Monique Mbeka Phoba, lumière sur une dame de conviction
Artiste cinéaste, poétesse Afro-belge
Fille de diplomate, Monique est née à Bruxelles. Après une licence en sciences commerciales et internationales à l’Institut d’Etudes Supérieures de Saint-Luc à Bruxelles, elle fait un stage d’initiation à la vidéo documentaire aux Ateliers Varan à Paris, créés par Jean Rouch..
C’est en 1991 que Monique réalise avec Fred Mongu, journaliste de la Télévision nationale zaïroise, Revue en vrac (26 min.) : « Regard sur la naissance de la presse indépendante et pluraliste au Congo ». Suivront plusieurs documentaires qui ont toujours un lien avec l’Afrique (elle a vécu au Bénin plusieurs années et a travaillé pour la télévision béninoise), entre autres :
Rentrer? (1993, 52 min.) ; Deux petits tours et puis s’en vont (1997 – sur les élections présidentielles au Bénin) ; Un rêve d’indépendance(1998, 53 min.) ; Sorcière, la vie (2004, 52 min.) ; Anna From Bénin ; Entre la coupe et l’élection, un long métrage sur la participation de l’équipe nationale (les Léopards) du Zaïre à la Coupe du Monde en 1974. Il a été coréalisé avec Guy Kabeya (2006, “Festival Lagunimages de Cotonou”). ; Tout le monde a des raisons d’en vouloir à sa mère. Sans oublier son plus récent ouvrage cinématographique, Soeur Oyo.
Elle-même artiste de talent, elle s’était attachée à la poésie depuis des années, et déjà, des textes fulgurants avaient été publiés dans des anthologies ponctuelles. Son recueil Yemadja qui paraît aux Éditions Mabiki en 2009 vient confirmer les promesses. Ses activités professionnelles l’avaient amenée à la périphérie du Golfe de Guinée près de Cotonou (Bénin). Dans ce cadre d’enchantements et d’émerveillement, elle a tiré la thématique de la mythologie poétique.
C’est donc à la fois une femme cinéaste et poète qui a réussi à mêler avec brio l’univers enchanteur des strophes aux messages qu’elle cherche à faire passer par ses réalisations cinématographiques.
Je souffle sur ta bouche
Je souffle
Pour que s’expriment
Les mots raidis
Les paroles pourpres
Depuis une vingtaine d’années, documentariste et poétesse, elle évolue dans le milieu culturel belge, entre Bruxelles et Kinshasa. La réalisatrice transforme ainsi son désir de raconter son pays d’origine, la République Démocratique du Congo, avec son dixième film, Sœur Oyo. Déjà auteure de neuf reportages et documentaires qui interrogent les relations entre la RDC et la Belgique, elle signe, cette fois, sa première fiction.

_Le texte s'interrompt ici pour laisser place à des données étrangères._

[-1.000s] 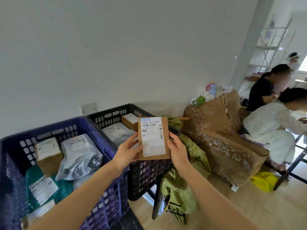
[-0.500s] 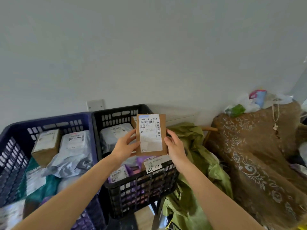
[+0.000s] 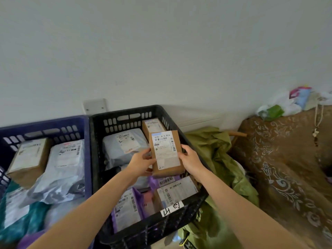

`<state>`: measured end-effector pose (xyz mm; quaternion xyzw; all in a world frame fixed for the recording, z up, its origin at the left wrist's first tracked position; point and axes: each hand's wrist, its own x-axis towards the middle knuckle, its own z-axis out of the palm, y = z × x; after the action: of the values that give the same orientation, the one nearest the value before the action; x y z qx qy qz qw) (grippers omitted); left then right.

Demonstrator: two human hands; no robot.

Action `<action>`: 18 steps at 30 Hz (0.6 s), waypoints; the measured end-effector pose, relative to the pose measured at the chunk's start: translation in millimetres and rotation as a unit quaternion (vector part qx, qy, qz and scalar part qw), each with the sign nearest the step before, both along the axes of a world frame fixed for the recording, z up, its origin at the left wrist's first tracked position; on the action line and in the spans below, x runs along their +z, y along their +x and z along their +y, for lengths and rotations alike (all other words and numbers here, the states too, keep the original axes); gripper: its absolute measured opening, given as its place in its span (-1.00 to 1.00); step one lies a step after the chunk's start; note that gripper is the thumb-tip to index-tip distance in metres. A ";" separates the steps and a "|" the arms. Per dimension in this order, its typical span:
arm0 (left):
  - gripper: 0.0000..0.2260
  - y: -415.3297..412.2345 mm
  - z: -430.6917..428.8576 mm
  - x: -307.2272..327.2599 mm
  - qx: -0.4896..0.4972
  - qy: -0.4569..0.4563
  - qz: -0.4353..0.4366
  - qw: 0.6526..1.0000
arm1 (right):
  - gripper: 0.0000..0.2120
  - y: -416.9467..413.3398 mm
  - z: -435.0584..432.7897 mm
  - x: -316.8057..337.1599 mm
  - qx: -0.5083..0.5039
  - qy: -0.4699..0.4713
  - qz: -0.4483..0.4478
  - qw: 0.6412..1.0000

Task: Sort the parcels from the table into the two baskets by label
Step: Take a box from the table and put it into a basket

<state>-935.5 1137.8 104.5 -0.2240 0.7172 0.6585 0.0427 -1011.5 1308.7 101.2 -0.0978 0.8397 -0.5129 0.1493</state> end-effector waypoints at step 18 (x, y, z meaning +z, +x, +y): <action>-0.56 -22.0 14.2 -46.3 0.032 0.003 -0.089 0.996 | -0.44 -44.0 -11.4 -37.8 0.094 0.154 -0.125 0.976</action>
<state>-957.5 1152.0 58.2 -0.3039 0.7014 0.6390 0.0858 -1055.5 1297.3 63.4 -0.0878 0.8702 -0.3695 0.3139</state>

Tourné en août 2013, à Mbanza-Mboma, dans le bas Congo, Soeur oyo relate la vie de petites filles scolarisées dans un pensionnat situé dans le sud-ouest du pays à plusieurs kilomètres de Kinshasa, dans les années 50. La narration épouse le point de vue de Godelive, petite fille solitaire et introvertie qui a bien du mal à trouver sa place auprès de ses camarades. Rencontrant des difficultés à maîtriser la langue française et face aux brimades des autres élèves, elle se réfugie dans un monde de souvenirs. Elle se remémore les moments qu’elle passait avec sa grand-mère, alors qu’elle était encore toute petite.

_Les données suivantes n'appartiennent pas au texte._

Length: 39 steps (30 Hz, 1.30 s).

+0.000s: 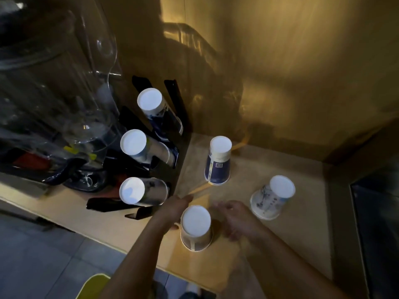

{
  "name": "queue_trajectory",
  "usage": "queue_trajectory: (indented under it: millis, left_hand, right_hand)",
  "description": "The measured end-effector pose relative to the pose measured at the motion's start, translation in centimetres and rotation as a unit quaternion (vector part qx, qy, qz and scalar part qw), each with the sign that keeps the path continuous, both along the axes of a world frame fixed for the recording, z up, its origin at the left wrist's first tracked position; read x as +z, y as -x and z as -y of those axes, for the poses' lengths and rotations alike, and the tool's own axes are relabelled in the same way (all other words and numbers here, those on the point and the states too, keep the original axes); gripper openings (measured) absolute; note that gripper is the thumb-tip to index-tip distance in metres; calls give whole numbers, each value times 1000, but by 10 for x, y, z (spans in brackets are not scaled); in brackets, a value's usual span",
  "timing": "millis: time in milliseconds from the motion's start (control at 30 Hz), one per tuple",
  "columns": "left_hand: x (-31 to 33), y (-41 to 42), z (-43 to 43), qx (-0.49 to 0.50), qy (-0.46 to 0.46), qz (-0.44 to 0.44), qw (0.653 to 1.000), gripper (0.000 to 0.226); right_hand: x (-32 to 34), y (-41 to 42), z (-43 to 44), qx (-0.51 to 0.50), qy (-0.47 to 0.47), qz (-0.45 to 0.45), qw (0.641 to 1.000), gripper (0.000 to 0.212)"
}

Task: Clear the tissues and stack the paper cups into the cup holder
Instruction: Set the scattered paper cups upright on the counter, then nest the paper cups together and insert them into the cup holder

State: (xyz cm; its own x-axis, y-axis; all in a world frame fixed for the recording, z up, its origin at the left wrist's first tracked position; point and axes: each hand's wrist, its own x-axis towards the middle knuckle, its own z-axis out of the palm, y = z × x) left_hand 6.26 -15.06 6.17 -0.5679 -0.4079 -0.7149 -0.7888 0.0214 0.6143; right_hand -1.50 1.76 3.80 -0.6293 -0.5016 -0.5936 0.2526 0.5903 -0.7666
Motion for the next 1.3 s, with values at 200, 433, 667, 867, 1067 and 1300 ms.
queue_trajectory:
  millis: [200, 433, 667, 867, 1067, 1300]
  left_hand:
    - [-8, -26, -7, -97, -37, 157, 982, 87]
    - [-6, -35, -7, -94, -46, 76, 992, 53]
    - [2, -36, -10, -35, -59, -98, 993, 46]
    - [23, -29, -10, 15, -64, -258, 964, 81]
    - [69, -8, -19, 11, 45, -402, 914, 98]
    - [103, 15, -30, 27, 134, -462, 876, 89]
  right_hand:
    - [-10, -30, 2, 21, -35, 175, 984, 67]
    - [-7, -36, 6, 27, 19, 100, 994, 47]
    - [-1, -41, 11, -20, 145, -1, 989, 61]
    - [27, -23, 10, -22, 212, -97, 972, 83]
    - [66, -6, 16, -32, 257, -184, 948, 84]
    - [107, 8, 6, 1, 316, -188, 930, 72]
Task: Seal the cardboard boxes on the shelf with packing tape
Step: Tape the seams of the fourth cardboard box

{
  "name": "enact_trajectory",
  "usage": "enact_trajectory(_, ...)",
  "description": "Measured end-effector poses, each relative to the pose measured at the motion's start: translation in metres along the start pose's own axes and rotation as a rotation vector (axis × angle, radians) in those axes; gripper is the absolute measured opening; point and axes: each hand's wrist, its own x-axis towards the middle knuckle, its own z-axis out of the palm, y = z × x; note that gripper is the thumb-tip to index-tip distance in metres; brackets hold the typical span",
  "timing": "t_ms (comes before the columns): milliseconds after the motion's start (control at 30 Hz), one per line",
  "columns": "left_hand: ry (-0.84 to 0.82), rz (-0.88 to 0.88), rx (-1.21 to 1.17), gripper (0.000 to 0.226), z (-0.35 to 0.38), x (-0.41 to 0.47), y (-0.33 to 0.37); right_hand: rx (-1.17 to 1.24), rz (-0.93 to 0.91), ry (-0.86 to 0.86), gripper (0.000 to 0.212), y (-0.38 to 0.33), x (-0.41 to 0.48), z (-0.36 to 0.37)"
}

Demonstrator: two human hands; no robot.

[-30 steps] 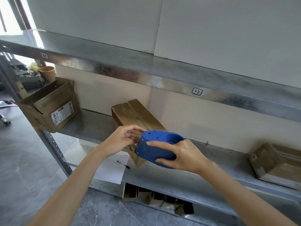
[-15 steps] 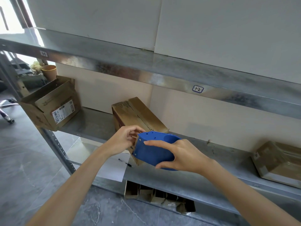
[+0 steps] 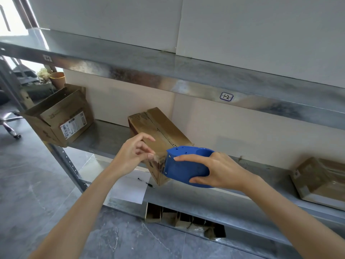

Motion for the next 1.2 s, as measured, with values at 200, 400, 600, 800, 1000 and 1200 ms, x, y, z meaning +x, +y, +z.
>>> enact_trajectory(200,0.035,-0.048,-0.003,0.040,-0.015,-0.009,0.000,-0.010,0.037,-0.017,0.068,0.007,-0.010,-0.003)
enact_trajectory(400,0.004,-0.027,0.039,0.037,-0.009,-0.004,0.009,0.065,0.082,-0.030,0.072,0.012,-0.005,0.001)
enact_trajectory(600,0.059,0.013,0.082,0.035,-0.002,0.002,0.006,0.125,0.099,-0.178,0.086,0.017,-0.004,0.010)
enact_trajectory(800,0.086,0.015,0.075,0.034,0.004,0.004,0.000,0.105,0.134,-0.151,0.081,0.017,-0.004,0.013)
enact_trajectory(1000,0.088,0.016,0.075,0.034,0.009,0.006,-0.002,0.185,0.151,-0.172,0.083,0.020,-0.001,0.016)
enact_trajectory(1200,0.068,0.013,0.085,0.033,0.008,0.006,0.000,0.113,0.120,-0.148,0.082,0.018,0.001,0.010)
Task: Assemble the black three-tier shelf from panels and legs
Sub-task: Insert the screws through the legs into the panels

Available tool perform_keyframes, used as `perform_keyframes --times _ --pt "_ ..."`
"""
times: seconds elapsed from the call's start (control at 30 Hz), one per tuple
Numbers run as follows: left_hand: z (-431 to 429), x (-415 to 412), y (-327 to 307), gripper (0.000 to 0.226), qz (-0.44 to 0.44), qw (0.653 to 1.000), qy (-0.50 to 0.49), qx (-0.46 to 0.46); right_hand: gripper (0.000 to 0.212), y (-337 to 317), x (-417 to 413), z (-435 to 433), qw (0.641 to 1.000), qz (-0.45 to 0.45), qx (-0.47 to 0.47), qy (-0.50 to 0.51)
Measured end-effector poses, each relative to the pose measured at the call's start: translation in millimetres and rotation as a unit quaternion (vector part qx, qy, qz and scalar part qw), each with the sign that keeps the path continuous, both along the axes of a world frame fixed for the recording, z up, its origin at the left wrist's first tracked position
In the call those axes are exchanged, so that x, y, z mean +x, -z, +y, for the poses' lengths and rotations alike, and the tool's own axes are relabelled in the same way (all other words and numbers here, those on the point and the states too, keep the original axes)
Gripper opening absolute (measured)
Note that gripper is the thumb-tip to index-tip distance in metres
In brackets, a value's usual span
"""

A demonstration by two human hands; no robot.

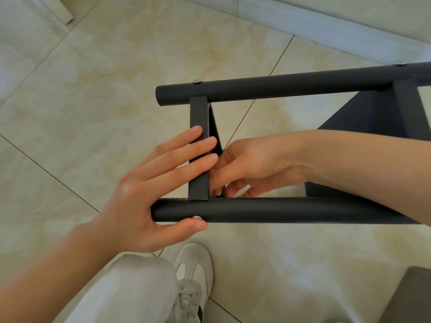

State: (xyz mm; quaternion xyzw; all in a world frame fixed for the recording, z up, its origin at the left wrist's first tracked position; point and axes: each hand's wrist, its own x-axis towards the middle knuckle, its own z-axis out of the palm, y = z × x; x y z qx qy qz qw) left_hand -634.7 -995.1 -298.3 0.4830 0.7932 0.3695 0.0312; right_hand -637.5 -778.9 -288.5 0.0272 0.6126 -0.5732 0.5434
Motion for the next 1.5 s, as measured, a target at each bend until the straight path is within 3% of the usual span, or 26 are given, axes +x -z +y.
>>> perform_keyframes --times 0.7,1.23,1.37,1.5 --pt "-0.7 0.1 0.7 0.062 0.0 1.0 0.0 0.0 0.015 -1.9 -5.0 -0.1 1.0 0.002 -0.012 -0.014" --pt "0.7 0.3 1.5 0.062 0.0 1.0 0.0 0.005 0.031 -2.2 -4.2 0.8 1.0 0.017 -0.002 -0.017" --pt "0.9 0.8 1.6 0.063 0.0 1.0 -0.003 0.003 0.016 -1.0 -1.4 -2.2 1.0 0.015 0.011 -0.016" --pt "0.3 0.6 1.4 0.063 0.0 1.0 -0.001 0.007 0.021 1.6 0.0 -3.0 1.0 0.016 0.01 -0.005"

C’est donc à une grande dame, remarquable autant par le charisme que par son incroyable talent en matière de productions cinématographiques que Brukmer magazine a souhaité mettre sous le feu des projecteurs dans cette rubrique Ô Féminin. La jeune diaspora africaine se plaint assez souvent du manque de modèles, d’exemples de réussites, d’aînés qui puissent leur servir de guide. La jeune diaspora assez souvent repose ses frustrations, parfois certes à raison, sur cette génération qui l’a précédée en l’accusant de n’en avoir pas fait assez pour leur baliser le terrain. Mais aux propos accusateurs, Monique répond avec un flegme qui mêle à la fois sévérité et affabilité : « Faites votre part… » À la jeunesse de suivre les pas de cette femme forte, courageuse et sincère.